Ici, l’anabase n’est pas seulement une allégorie géographique, elle est aussi politique et esthétique. L’errance de May Fusako Shigenobu et Masao Adachi se situe entre Extrême et Moyen-Orient, entre les images du réel et celles de la fiction, entre engagement politique et fascination pour la violence. Leur parcours est symbolique du cheminement politique de toute une époque: la radicalisation d’un engagement vers la lutte armée, puis l’effondrement progressif du contexte idéologique des années soixante qui aboutit au Japon d’aujourd’hui, spectaculairement dépolitisé.
Autant d’allers-retours que l’exposition place sous le signe de l’anabase telle que l’envisage le philosophe Alain Badiou dans son livre Le Siècle: «Libre invention d’une errance qui aura été un retour, un retour qui, avant l’errance, n’existait pas comme chemin-de-retour». Un mouvement laissant «indécidées, dans la trajectoire qu’il nomme, les parts respectives de l’invention disciplinée et de l’errance hasardeuse, (…) synthèse disjonctive de la volonté et de l’égarement».
Aucune tentative didactique ou objective dans le projet d’Eric Baudelaire: il s’agit au contraire de laisser la place à des récits, en acceptant l’idée qu’une histoire du terrorisme d’extrême-gauche ne peut être autre chose que la confrontation de narrations antagonistes, idéologiques, dans un brouillard de fantasmes, d’émotions, de douleurs et d’indifférences. Une écriture en chantier où langage et images sont chargés de sens éclatés et contradictoires. Le personnage de May Shigenobu permet d’aborder des questions liées à la construction de soi par l’idéologie, le mythe, le récit, le secret, et le besoin de trouver sa place dans un monde rendu plus complexe par l’effondrement de certitudes politiques radicales.
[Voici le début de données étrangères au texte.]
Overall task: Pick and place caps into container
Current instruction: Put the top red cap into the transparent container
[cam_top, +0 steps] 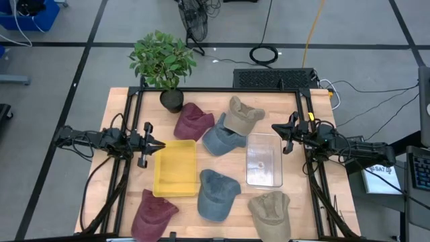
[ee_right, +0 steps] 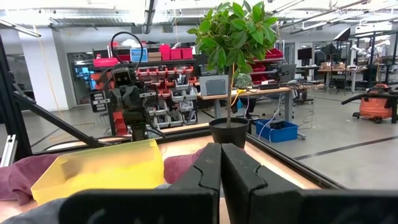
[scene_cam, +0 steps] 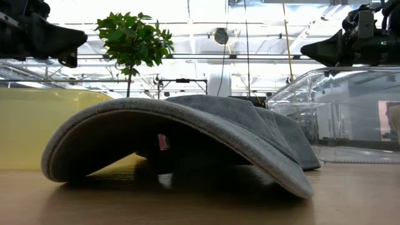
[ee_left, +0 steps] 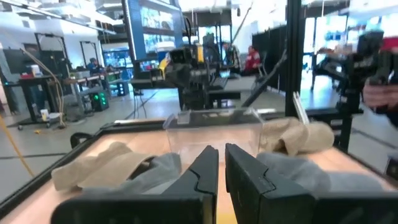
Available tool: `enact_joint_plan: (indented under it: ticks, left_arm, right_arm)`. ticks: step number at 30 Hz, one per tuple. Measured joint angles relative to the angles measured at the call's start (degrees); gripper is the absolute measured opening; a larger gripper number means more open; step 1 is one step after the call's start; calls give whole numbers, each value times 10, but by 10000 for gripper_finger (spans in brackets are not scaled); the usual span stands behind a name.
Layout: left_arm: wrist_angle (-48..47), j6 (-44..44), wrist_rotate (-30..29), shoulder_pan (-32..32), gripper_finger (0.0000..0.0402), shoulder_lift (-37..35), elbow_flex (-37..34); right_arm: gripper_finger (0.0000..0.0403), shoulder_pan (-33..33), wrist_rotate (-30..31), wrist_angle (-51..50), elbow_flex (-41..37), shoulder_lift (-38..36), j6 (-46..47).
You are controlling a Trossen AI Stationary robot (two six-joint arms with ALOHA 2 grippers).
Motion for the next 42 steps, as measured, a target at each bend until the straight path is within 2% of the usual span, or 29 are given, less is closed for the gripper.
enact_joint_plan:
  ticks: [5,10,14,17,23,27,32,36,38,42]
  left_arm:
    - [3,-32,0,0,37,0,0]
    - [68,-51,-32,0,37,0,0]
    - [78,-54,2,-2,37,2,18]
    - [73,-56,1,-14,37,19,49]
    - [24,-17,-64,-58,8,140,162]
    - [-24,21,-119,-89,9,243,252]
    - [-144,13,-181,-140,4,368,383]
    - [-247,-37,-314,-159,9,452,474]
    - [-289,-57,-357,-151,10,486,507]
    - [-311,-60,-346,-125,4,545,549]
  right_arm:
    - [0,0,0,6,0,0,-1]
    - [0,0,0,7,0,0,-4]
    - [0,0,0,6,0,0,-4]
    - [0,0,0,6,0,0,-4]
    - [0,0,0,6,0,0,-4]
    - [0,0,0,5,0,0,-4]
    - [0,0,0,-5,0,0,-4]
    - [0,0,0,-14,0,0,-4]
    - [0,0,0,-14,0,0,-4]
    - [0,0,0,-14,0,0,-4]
La figure de Masao Adachi pousse à l’extrême les rapports complexes entre art et action, cinéma et révolution, terrorisme et engagement.
Adoptant le format d’une installation documentaire expérimentale, l’exposition comprend un ensemble de sérigraphies quasi-monochromes, un livret, et un film où les récits de May Shigenobu et Masao Adachi sont montés sur des nouvelles images fûkeiron, tournées en Super 8 dans les paysages contemporains de Tokyo et Beyrouth.